ASSIGNMENT »
Wherever the string "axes" shows up in the material below, copy that line.

== RAW DATA

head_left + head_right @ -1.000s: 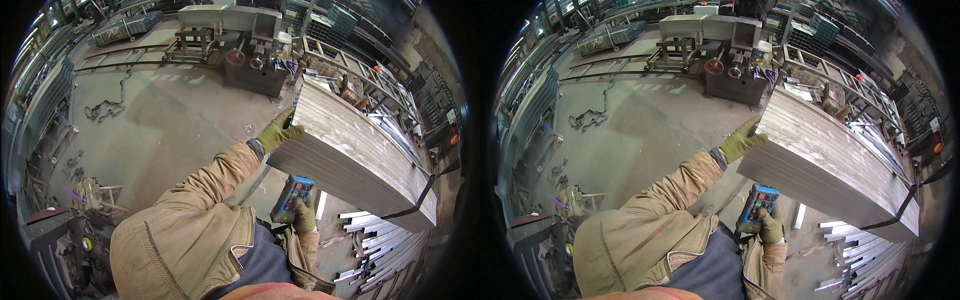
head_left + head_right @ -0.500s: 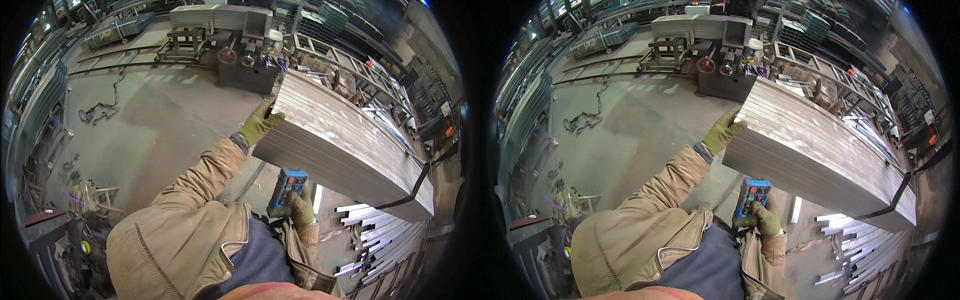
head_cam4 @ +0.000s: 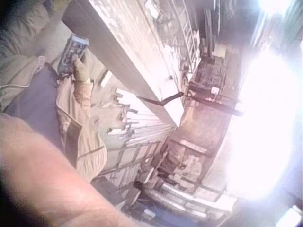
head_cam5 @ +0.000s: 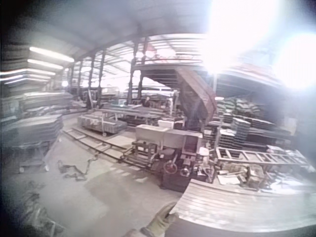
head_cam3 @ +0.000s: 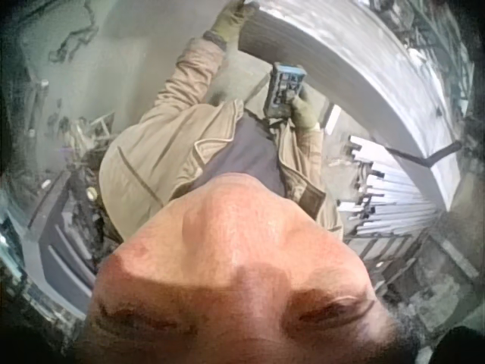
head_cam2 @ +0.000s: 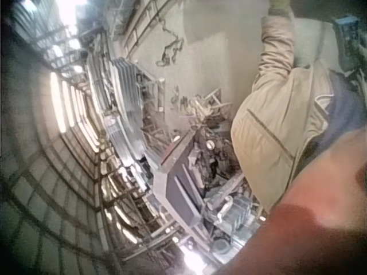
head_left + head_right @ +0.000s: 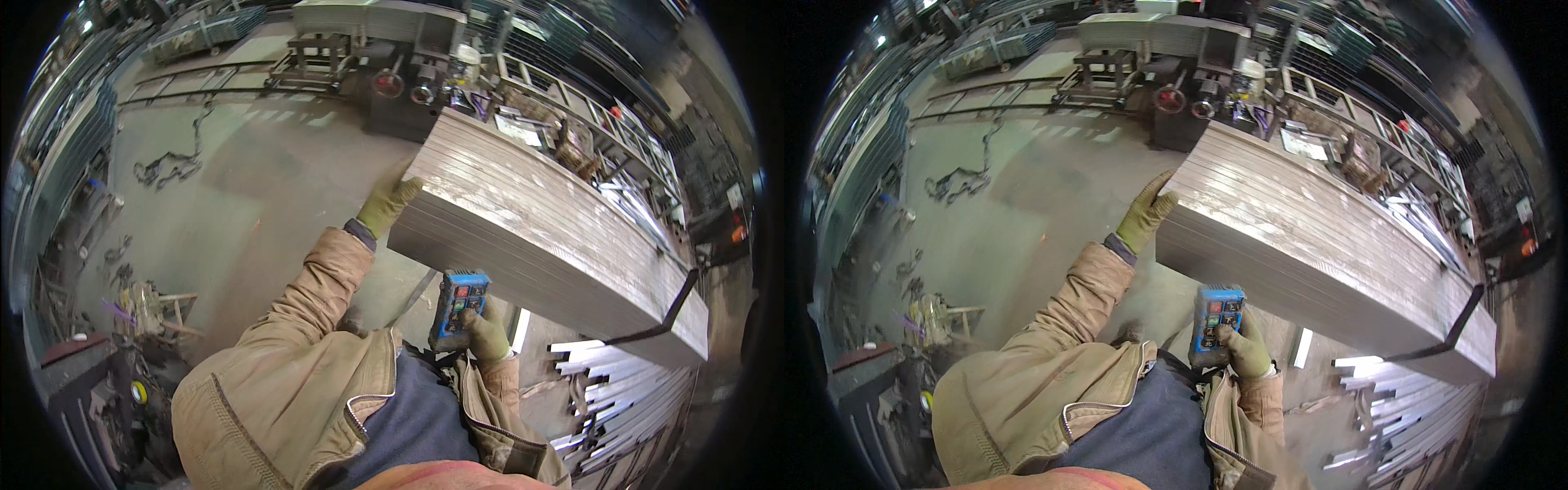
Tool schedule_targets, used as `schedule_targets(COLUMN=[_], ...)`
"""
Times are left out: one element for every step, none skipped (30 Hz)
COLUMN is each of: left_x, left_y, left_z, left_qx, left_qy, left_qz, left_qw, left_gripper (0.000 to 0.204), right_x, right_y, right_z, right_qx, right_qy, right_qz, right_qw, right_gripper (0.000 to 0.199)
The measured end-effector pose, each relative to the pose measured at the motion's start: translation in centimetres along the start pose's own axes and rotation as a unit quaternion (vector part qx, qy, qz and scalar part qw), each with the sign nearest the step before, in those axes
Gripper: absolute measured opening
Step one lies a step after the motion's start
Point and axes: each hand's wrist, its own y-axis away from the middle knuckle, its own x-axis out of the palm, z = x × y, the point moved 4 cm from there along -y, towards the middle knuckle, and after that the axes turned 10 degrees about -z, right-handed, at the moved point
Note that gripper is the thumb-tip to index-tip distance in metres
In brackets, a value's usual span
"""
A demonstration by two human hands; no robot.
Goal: The person secures a stack of metal sheets with a strap, then uses a remote control to operate an overhead crane and move the stack across the workshop. The person guides the suspended load and places it onto a metal cart.
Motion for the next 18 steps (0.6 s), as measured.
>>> schedule_targets(left_x=[0.1, 0.1, -0.1, -0.2, -0.4, -0.7, -1.1, -1.4, -1.8, -2.0, -2.2, -2.4, -2.5, -4.0, -4.2, -4.5, -4.8, -5.0], left_y=[0.2, 0.2, 0.4, 0.5, 0.7, 0.9, 1.1, 1.3, 1.7, 1.9, 2.2, 2.3, 2.5, 2.9, 3.3, 3.7, 4.0, 4.4], left_z=[0.2, 0.1, 0.3, 0.3, 0.2, 0.4, 0.2, 0.2, -0.4, -0.8, -1.6, -2.2, -2.7, -4.5, -5.2, -5.9, -6.3, -6.8], left_qx=[0.009, 0.027, 0.032, 0.047, 0.061, 0.051, 0.04, 0.013, 0.019, 0.01, 0.027, -0.003, 0.012, 0.022, 0.042, 0.033, 0.019, 0.023], left_qy=[-0.01, -0.022, -0.014, -0.008, -0.006, 0.009, 0.023, 0.031, 0.033, 0.032, 0.037, 0.036, 0.054, 0.063, 0.084, 0.076, 0.053, 0.036], left_qz=[-0.004, -0.014, -0.023, -0.034, -0.036, -0.048, -0.048, -0.058, -0.047, -0.046, -0.039, -0.036, -0.038, -0.028, -0.026, -0.014, -0.022, -0.031], left_qw=[1.0, 0.999, 0.999, 0.998, 0.997, 0.998, 0.998, 0.998, 0.998, 0.998, 0.998, 0.999, 0.998, 0.997, 0.995, 0.997, 0.998, 0.999], left_gripper=[0.077, 0.076, 0.075, 0.075, 0.074, 0.073, 0.073, 0.073, 0.073, 0.073, 0.073, 0.074, 0.075, 0.075, 0.076, 0.078, 0.079, 0.08], right_x=[-0.3, -0.3, -0.2, -0.1, 0.4, 0.6, 1.5, 2.0, 2.8, 3.5, 4.2, 5.0, 5.6, 7.8, 8.2, 9.0, 9.5, 9.9], right_y=[-0.1, 0.0, -0.2, -0.3, -0.5, -0.4, -0.3, -0.5, -0.5, -0.5, -0.5, -0.5, -0.8, 0.1, 0.3, 0.5, 0.5, 0.6], right_z=[0.3, 0.6, 0.7, 1.0, 1.2, 1.5, 1.6, 1.7, 1.9, 2.4, 2.9, 3.4, 3.4, 3.6, 3.8, 4.1, 4.3, 4.5], right_qx=[0.003, 0.006, 0.011, 0.013, 0.012, 0.008, 0.003, 0.012, 0.015, 0.017, 0.016, 0.029, 0.034, 0.032, 0.038, 0.042, 0.04, 0.036], right_qy=[-0.004, -0.008, -0.01, -0.008, -0.007, -0.01, -0.016, -0.029, -0.032, -0.032, -0.031, -0.041, -0.033, -0.03, -0.018, -0.027, -0.024, -0.024], right_qz=[-0.002, 0.001, 0.005, 0.001, 0.017, 0.028, 0.035, 0.048, 0.053, 0.059, 0.067, 0.083, 0.1, 0.116, 0.129, 0.147, 0.158, 0.169], right_qw=[1.0, 1.0, 1.0, 1.0, 1.0, 1.0, 0.999, 0.998, 0.998, 0.998, 0.997, 0.995, 0.994, 0.992, 0.991, 0.988, 0.986, 0.985], right_gripper=[0.072, 0.073, 0.074, 0.077, 0.078, 0.079, 0.079, 0.08, 0.081, 0.081, 0.081, 0.08, 0.079, 0.078, 0.077, 0.074, 0.073, 0.072])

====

OUTPUT BELOW »
The measured end-effector pose, each relative to the pose measured at the motion's start: translation in centimetres along the start pose's own axes and rotation as a unit quaternion (vector part qx, qy, qz and scalar part qw), each with the sign nearest the step before, in those axes
Point and axes: each hand's wrist, its own y-axis away from the middle knuckle, its own x-axis out of the palm, z = x × y, the point moved 4 cm from there along -y, towards the middle knuckle, and after that the axes turned 10 degrees about -z, right-handed, at the moved point

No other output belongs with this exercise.